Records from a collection
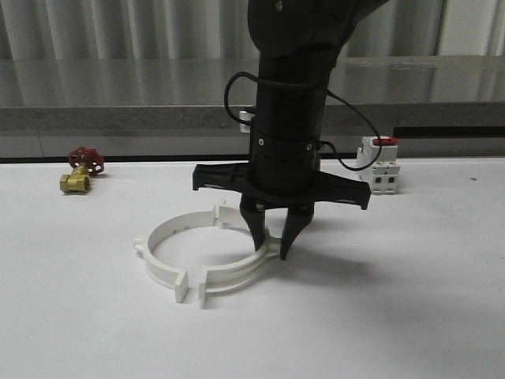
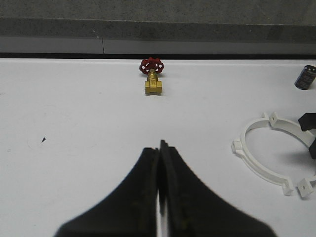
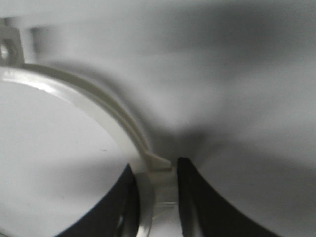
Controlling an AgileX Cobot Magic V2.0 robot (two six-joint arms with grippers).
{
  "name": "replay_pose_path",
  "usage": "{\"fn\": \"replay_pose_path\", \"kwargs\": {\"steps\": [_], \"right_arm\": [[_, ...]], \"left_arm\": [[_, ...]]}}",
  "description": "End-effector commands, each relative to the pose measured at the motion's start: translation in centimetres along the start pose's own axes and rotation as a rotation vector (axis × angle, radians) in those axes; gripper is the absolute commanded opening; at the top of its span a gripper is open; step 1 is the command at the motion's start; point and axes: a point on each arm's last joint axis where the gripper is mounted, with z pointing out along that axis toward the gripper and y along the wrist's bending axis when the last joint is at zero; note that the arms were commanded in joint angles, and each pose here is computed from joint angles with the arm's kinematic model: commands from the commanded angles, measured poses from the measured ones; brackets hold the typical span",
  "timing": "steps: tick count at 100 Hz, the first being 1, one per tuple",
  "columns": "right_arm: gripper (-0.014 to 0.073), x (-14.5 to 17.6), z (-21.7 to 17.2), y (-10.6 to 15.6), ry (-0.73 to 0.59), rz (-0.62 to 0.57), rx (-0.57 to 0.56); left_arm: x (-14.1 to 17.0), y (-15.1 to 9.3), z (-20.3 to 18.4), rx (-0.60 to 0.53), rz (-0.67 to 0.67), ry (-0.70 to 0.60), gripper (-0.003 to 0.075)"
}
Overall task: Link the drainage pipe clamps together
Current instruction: 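Carry the clamp half toward the placed half and lower it, then press the clamp half's ends against the placed half's ends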
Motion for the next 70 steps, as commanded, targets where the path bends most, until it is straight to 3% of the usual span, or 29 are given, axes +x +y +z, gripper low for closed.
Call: {"fn": "replay_pose_path", "kwargs": {"steps": [1, 70], "right_arm": [[-0.0036, -0.83, -2.92, 0.90, -0.068, 0.015, -0.089], [-0.0029, -0.73, -2.30, 1.31, -0.054, 0.044, -0.124]], "left_arm": [[-1.42, -0.06, -0.28, 0.003, -0.010, -0.097, -0.0021], [-1.42, -0.06, -0.28, 0.003, -0.010, -0.097, -0.0021]]}}
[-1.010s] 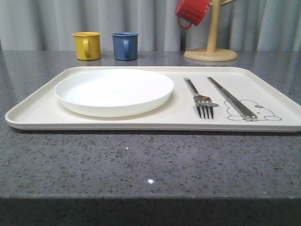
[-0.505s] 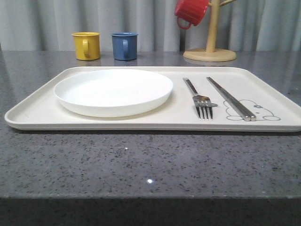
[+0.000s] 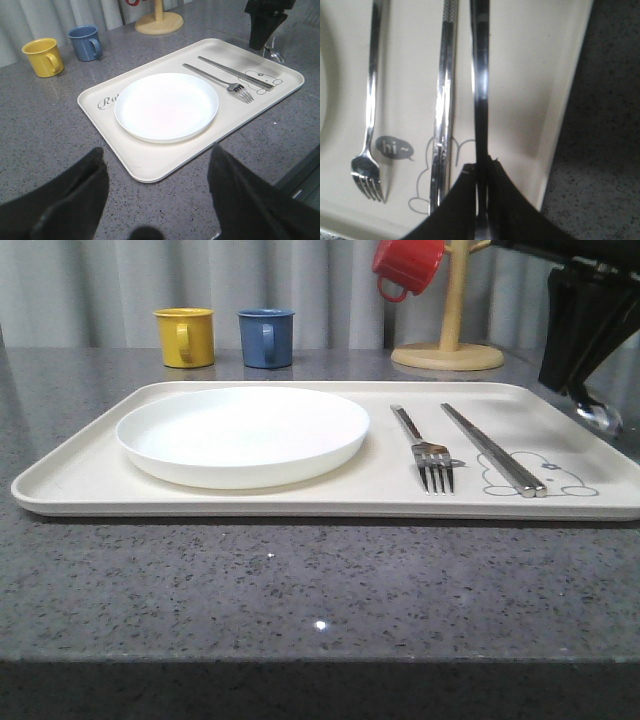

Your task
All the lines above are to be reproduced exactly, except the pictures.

Task result
Controlling an AgileX Cobot Magic V2.0 robot (two six-joint arms with grippers).
{
  "name": "replay_pose_path",
  "usage": "{\"fn\": \"replay_pose_path\", \"kwargs\": {\"steps\": [_], \"right_arm\": [[_, ...]], \"left_arm\": [[_, ...]]}}",
  "description": "End-effector commands, each relative to the pose measured at the motion's start: translation in centimetres along the start pose's own axes and rotation as a rotation vector (axis × angle, radians) in those axes; gripper is the absolute commanded opening; at the top of its span a gripper is open; step 1 is the command at the motion's start; point and axes: a point on each arm's last joint axis where the gripper is mounted, with z pointing out along that axis toward the gripper and y along the wrist's bending axis when the last joint is at zero; note that the arms were commanded in joint angles, and each pose here is computed from joint angles with the arm's kinematic model: commands from the commanded angles, measured poses from the measured ones; brackets hold the typical span",
  "timing": "steps: tick count at 100 Hz, the first being 1, one per tuple",
  "columns": "right_arm: gripper (-0.014 to 0.073), x (-14.5 to 17.6), z (-21.7 to 17.2), y (-10.6 to 15.6), ry (-0.73 to 0.59), rz (-0.62 to 0.57), rx (-0.57 to 0.56); left_arm: x (-14.1 to 17.0), y (-15.1 to 9.3), z (-20.3 to 18.4), rx (-0.60 to 0.53), rz (-0.67 to 0.67), ry (-0.70 to 0.60), gripper (-0.003 to 0.075)"
}
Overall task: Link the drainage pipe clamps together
Current instruction: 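Carry the clamp half toward the placed half and lower it, then press the clamp half's ends against the placed half's ends
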Motion for the next 70 steps, as commanded, targets where the path bends most, until it is straight to 3% of the usual span, or 29 are given, axes +x +y +z, gripper low for closed.
Call: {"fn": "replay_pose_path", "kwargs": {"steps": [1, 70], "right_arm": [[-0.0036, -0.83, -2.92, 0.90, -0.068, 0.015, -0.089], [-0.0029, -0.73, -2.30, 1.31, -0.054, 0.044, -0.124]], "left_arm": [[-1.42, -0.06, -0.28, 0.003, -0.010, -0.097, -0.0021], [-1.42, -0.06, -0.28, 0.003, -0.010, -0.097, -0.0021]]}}
[-1.010s] 
[-0.505s] 
[+0.000s] 

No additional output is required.